Entre la falsa cordura y las tentaciones de la carne
Por: Emerson Soriano
No se habían visto nunca, ni fue necesario que ello hubiera pasado para que convergieran deseo y destino. Si nos detenemos a observar con agudeza, todo ocurre así; todo se determina y define por un encuentro accidental, desde las experiencias biológicas hasta las manifestaciones psíquicas y emocionales: una bacteria -alguna vez-, cansada de la monotonía simbiótica entre ella y una eucariota, tiró de una mitocondria para hacer camino hacia la pluricelularidad gracias a la cual hoy existimos; la emergencia de una idea nueva se funde con otra que ya reposa en nuestro marco cognitivo para producir un portento. Pues, en su caso no fue diferente, se trató de un sentimiento consecuencia de una emoción, en la instintiva acepción que a la palabra cabe. Porque la vida auténtica se activa a partir de los deseos -cuestión que el misticismo budista recomienda suprimir para alcanzar la verdadera felicidad, sin reparar acaso en que ello supone una renuncia implícita a la existencialidad-, deseos que, por la propia estructura de su constitución dionisíaca, siempre, o casi siempre, obran a despecho de lo apolíneo y de cualquier suerte de prejuicios éticos.

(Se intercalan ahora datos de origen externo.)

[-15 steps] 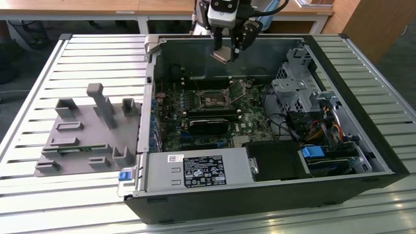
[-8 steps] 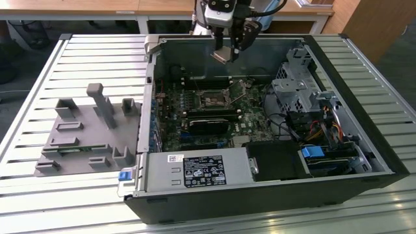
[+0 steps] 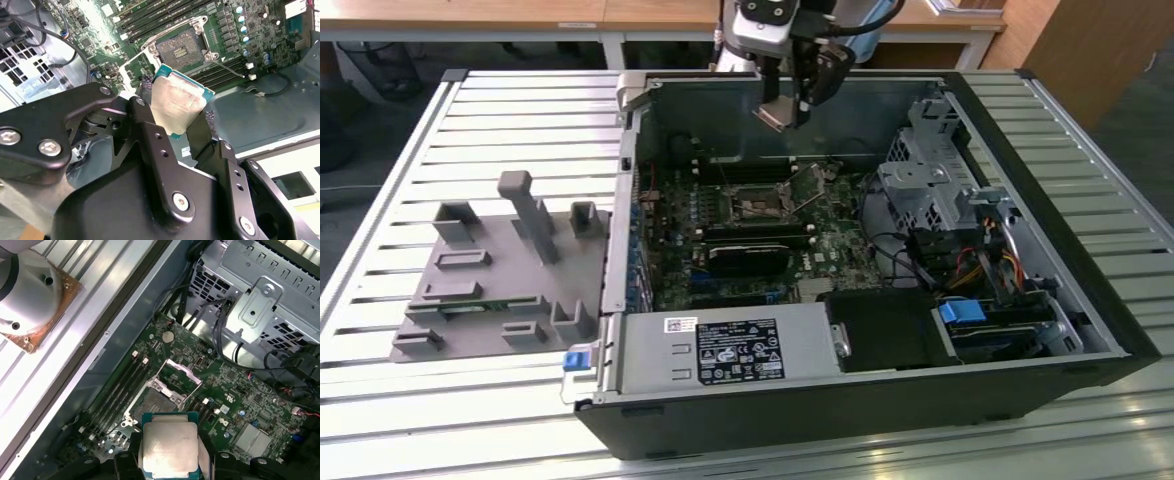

Ella no era decididamente su referente físico y, con mucho menos razones, su referente intelectual; su apariencia tosca no hubiera provocado nada en otra persona. Mas, como siempre ocurre cuando del imperio de la carne se trata, intercambiaron la mirada convocante a la danza de los placeres. Después de todo, el mayor afrodisíaco es sentirse deseado; en cambio, las poses y preámbulos calculados diluyen los ánimos por adivinada teatralidad. No hubo preguntas ni examen ni precauciones. Caminaron gozosos hacia el lagar donde pisotearon la madura pulpa de la vendimia incierta. Se afanaron hasta la fatiga en la desenfrenada búsqueda de un clímax alcanzado, por fin, cuando los cuerpos quedaron drenados de pasión, y entonces sí, recobraron la falsa cordura de los vivos, convencidos de que, socialmente, en cuestiones de amor, la razón, apenas si constituye la tinción diferencial entre lo sublime y lo ridículo.